High substitution rate estimates from temporally sampled sequences: are they biased or biologically meaningful?
Résumé
Genetic typing of subfossil remains is becoming a standard technique, allowing the comparison of ancient DNA (aDNA) with contemporaneous modern DNA (mDNA) sequences. Seemingly complementary to this has been the development of statistical tools for the analysis of serially sampled sequences. These methods are able to employ time interval information between samples to make inferences about biologically meaningful parameters. A number of recent studies have applied these analyses, implemented in the software BEAST, to data sets containing aDNA samples (e.g. Adelie penguin, bison, cave bear, auroch, Neanderthal), and substution rate estimates obtained were substantially higher than those traditionally recognized. These high rate estimates are being attributed to a longer persistence time for deleterious transient polymorphisms (destined to be eventually eliminated by purifying selection) than previously believed, and are being argued as evidence for the time dependancy of molecular rate estimates (Ho et al, 2005, 2007). In this work we explore alternative explanations for high substitution rate estimates from studies of aDNA. We argue that purely demographic processes can change the proportions of shared lineages, increasing the dissimilarity between aDNA and mDNA, thus upwardly biasing substitution rate estimates.

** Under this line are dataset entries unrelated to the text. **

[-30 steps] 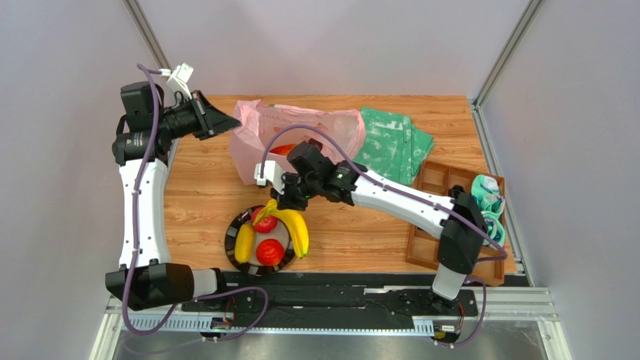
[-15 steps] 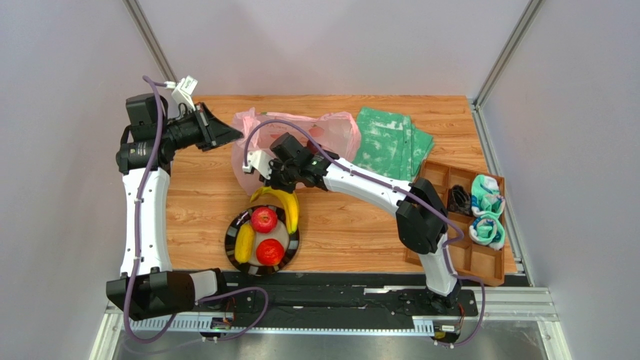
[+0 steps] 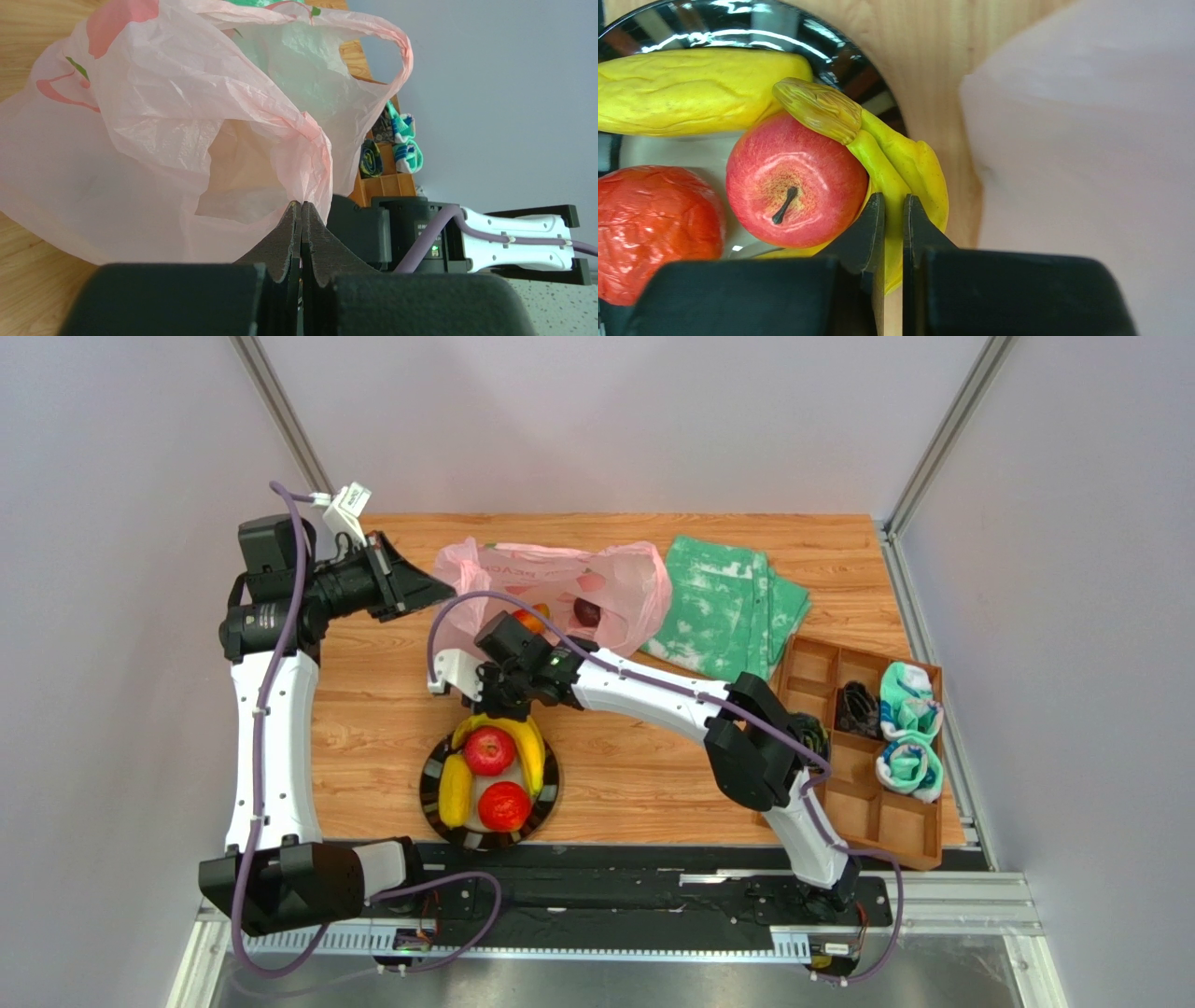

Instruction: Take the fake fruits out of the plastic bag

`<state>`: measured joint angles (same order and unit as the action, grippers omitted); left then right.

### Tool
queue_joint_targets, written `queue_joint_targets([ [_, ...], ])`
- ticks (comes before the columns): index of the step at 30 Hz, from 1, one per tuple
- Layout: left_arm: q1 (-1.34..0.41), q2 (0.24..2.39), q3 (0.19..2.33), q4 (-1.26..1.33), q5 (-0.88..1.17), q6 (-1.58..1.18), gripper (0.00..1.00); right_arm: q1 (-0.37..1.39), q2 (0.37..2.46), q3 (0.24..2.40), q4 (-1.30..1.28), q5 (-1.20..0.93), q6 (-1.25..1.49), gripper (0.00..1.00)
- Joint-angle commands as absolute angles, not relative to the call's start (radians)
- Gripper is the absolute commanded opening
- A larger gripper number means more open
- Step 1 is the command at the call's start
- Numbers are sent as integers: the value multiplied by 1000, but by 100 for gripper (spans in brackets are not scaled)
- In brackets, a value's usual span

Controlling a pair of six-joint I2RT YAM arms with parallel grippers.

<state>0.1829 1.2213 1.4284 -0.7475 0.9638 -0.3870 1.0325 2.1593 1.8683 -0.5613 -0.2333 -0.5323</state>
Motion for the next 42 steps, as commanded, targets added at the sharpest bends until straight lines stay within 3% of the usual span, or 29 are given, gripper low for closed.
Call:
queue_joint_targets([
  [1, 179, 1220, 1447, -733, 979, -385, 0, 1057, 2181, 1917, -587, -253, -571, 0],
  [7, 178, 1224, 1443, -735, 973, -380, 0, 1077, 2189, 1908, -592, -241, -560, 0],
  [10, 179, 1227, 1443, -735, 969, -377, 0, 1080, 2186, 1902, -575, -189, -539, 19],
  [11, 178, 1232, 1443, -736, 969, -376, 0, 1080, 2181, 1901, -571, -154, -520, 35],
  [17, 179, 1243, 1450, -755, 950, -348, 0, 1068, 2063, 1927, -577, -185, -472, 63],
  [26, 178, 1180, 1388, -818, 882, -295, 0, 962, 1705, 1872, -628, -483, -398, 62],
  [30, 178, 1141, 1316, -828, 864, -279, 0, 862, 1580, 1801, -413, -341, -354, 66],
  [32, 178, 1114, 1289, -825, 844, -276, 0, 826, 1578, 1770, -370, -257, -475, 73],
  [36, 181, 1100, 1246, -807, 834, -270, 0, 801, 1673, 1779, -396, -123, -655, 76],
  [42, 183, 1098, 1255, -822, 821, -249, 0, 782, 1827, 1842, -503, -40, -672, 78],
])
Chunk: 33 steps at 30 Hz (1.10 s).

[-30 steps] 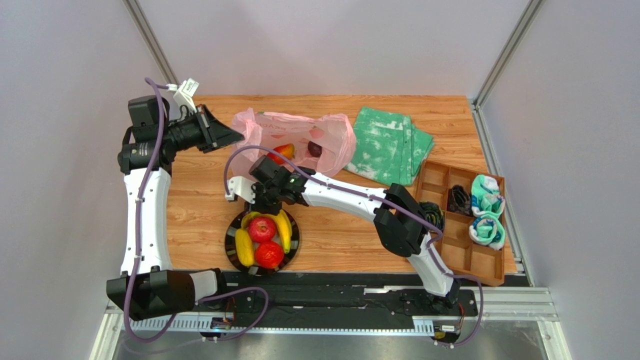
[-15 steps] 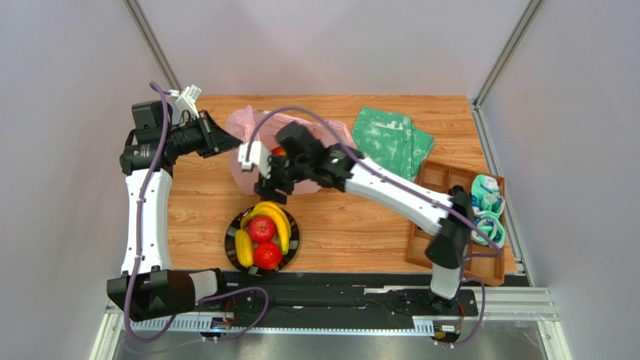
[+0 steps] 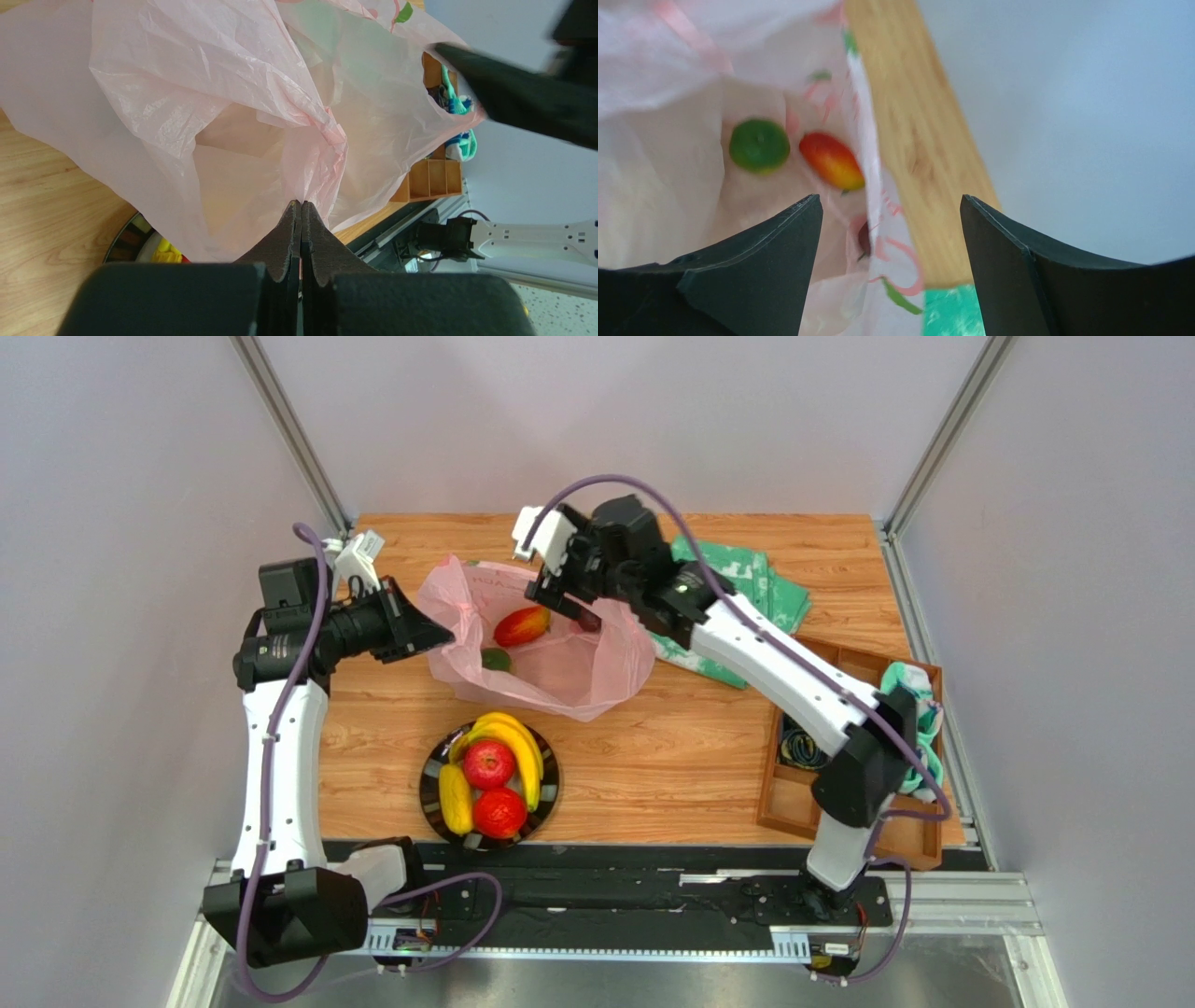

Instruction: Take the fake fruits out of the plastic bag

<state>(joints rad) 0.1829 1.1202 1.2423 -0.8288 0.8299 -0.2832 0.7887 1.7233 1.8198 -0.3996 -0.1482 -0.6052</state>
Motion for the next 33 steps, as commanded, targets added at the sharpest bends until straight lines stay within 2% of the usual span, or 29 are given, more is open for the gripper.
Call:
queue_joint_targets([
  [1, 183, 1103, 1261, -821, 821, -249, 0, 782, 1842, 1862, -524, -31, -675, 78],
  [6, 183, 1183, 1346, -825, 830, -256, 0, 776, 1937, 1943, -624, 81, -725, 80],
  [8, 181, 1247, 1388, -825, 842, -262, 0, 770, 1976, 1971, -621, 174, -745, 74],
  [10, 179, 1301, 1469, -830, 844, -265, 0, 738, 1991, 1982, -579, 187, -790, 59],
  [12, 172, 1388, 1575, -845, 841, -256, 0, 716, 2022, 1996, -511, 213, -824, 50],
  [15, 158, 1485, 1702, -856, 831, -238, 0, 675, 2104, 2147, -534, 204, -876, 16],
  [16, 153, 1517, 1730, -857, 827, -233, 0, 655, 2124, 2193, -549, 193, -896, 0],
  [20, 114, 1586, 1911, -857, 812, -203, 0, 600, 2210, 2345, -487, 160, -913, 0],
  [25, 103, 1641, 2187, -815, 753, -141, 0, 587, 2220, 2454, -249, 215, -856, 0],
  [26, 101, 1641, 2265, -813, 755, -134, 0, 588, 2179, 2442, -224, 215, -845, 0],
  [29, 101, 1591, 2284, -801, 770, -112, 0, 586, 2044, 2303, -152, 201, -796, 0],
  [31, 101, 1513, 2231, -802, 788, -103, 0, 588, 1958, 2126, -127, 170, -773, 0],
  [33, 103, 1447, 2065, -802, 804, -95, 0, 588, 1837, 2007, -129, 150, -759, 0],
])
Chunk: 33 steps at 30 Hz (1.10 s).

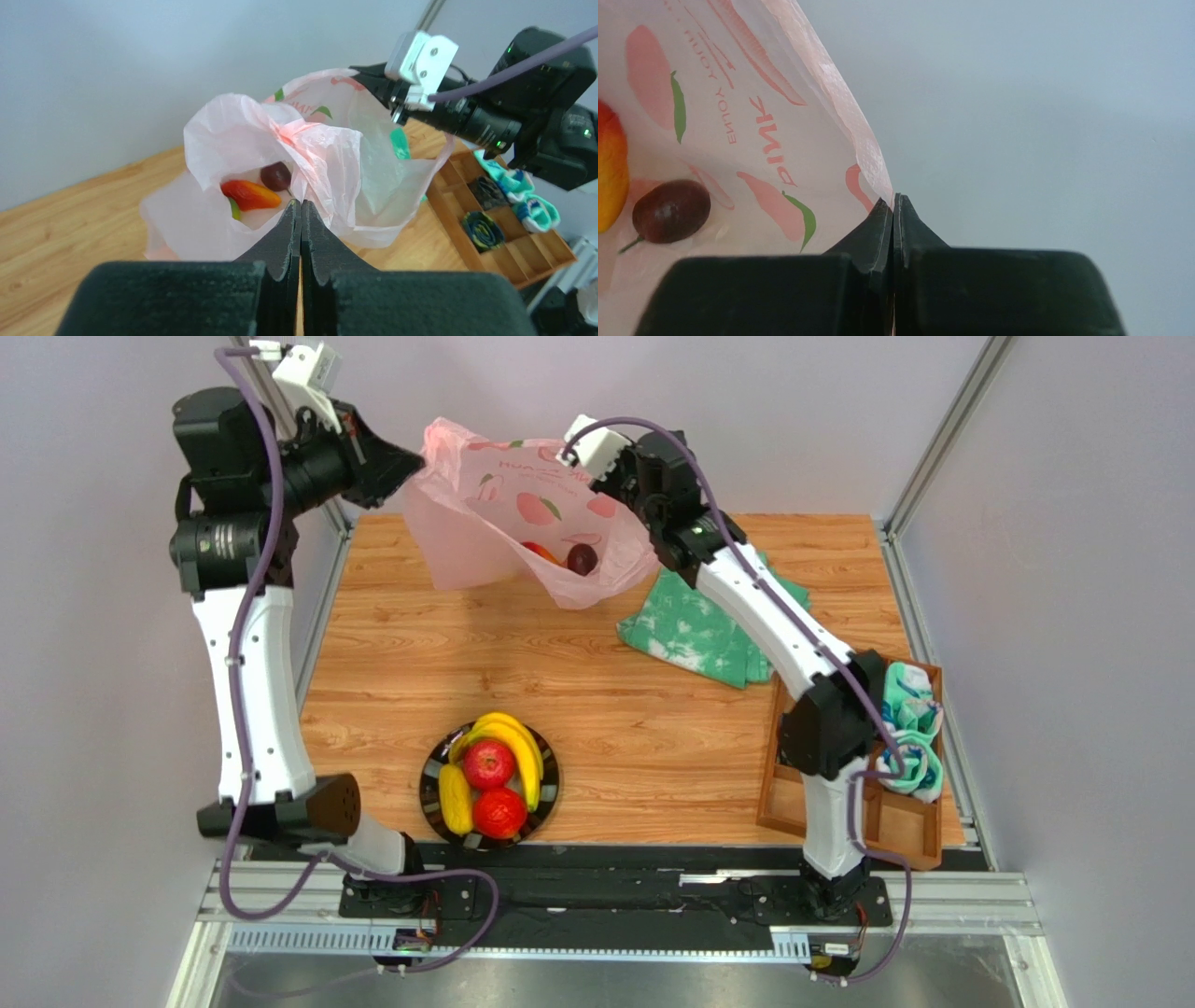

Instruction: Take the fake fruits out of the plastic bag

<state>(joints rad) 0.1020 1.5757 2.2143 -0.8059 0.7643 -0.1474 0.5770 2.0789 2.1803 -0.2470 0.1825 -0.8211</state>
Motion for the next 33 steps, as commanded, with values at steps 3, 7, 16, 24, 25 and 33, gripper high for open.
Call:
queue_joint_targets([
  [3, 101, 1316, 1760, -814, 819, -72, 0, 595, 1724, 1762, -185, 160, -714, 0],
  [7, 95, 1232, 1349, -868, 840, -104, 0, 607, 1620, 1482, -236, 152, -608, 0],
  [16, 75, 1152, 1155, -802, 864, -204, 0, 647, 1519, 1466, -484, -38, -488, 58],
  [24, 77, 1219, 1241, -770, 874, -253, 0, 777, 1506, 1520, -552, -305, -463, 58],
  [25, 77, 1224, 1265, -773, 874, -252, 0, 788, 1519, 1508, -569, -310, -468, 54],
  [33, 75, 1181, 1233, -799, 902, -271, 0, 804, 1762, 1612, -517, -162, -151, 60],
])
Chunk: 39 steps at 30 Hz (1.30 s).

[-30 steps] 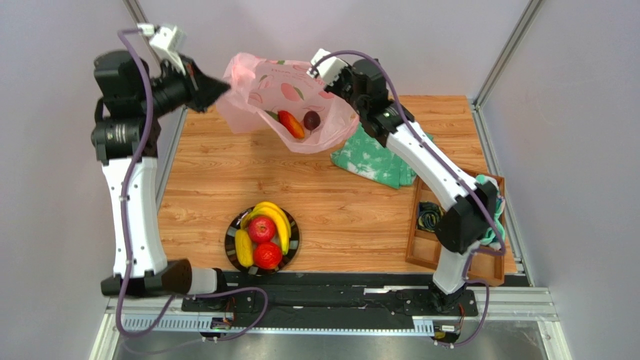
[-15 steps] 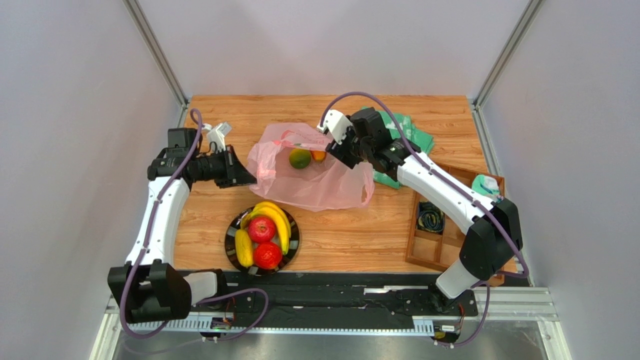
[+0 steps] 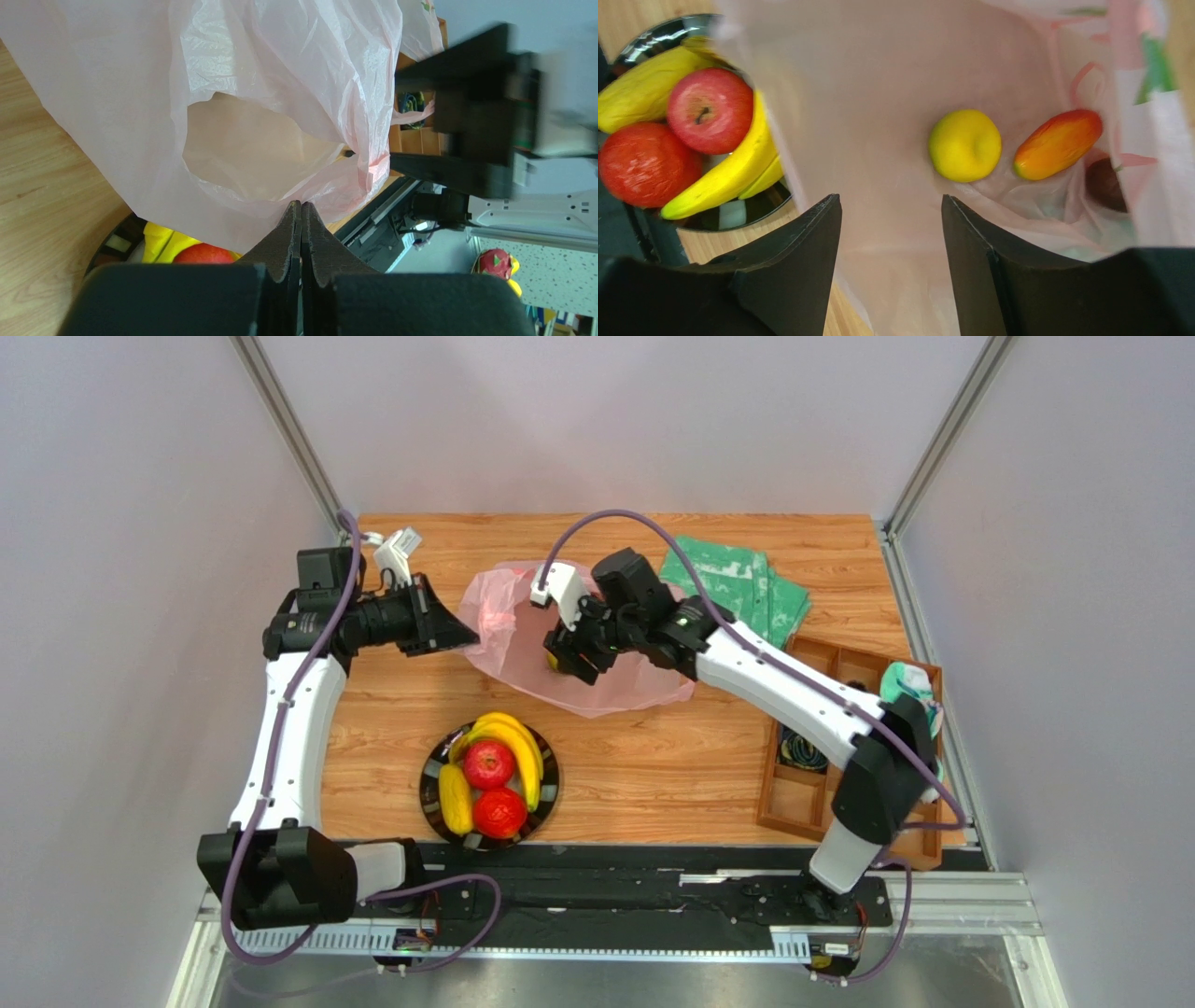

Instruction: Take the fake fruits out of the plastic bag

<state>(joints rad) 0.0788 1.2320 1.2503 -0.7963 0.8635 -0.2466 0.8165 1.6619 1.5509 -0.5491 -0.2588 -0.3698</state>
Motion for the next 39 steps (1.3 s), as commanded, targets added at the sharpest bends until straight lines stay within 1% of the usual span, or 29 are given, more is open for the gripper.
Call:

To test this hypothesis sequence data was simulated under three scenarios: (1) constant population size, (2) bottlenecked population or (3) structured populations; and simulated data was analyzed with BEAST. The substitution rate estimates obtained for the scenario of constant population size were reasonably similar to the simulated mutation rate. However, for the other two scenarios, substitution rate estimates were upwardly biased, up to an order of magnitude in some cases. While this result suggests a bias on the estimates of the molecular rate of change, it is also true that these estimates reflect the change at the population level (higher dissimilarity between aDNA and mDNA) under these scenarios.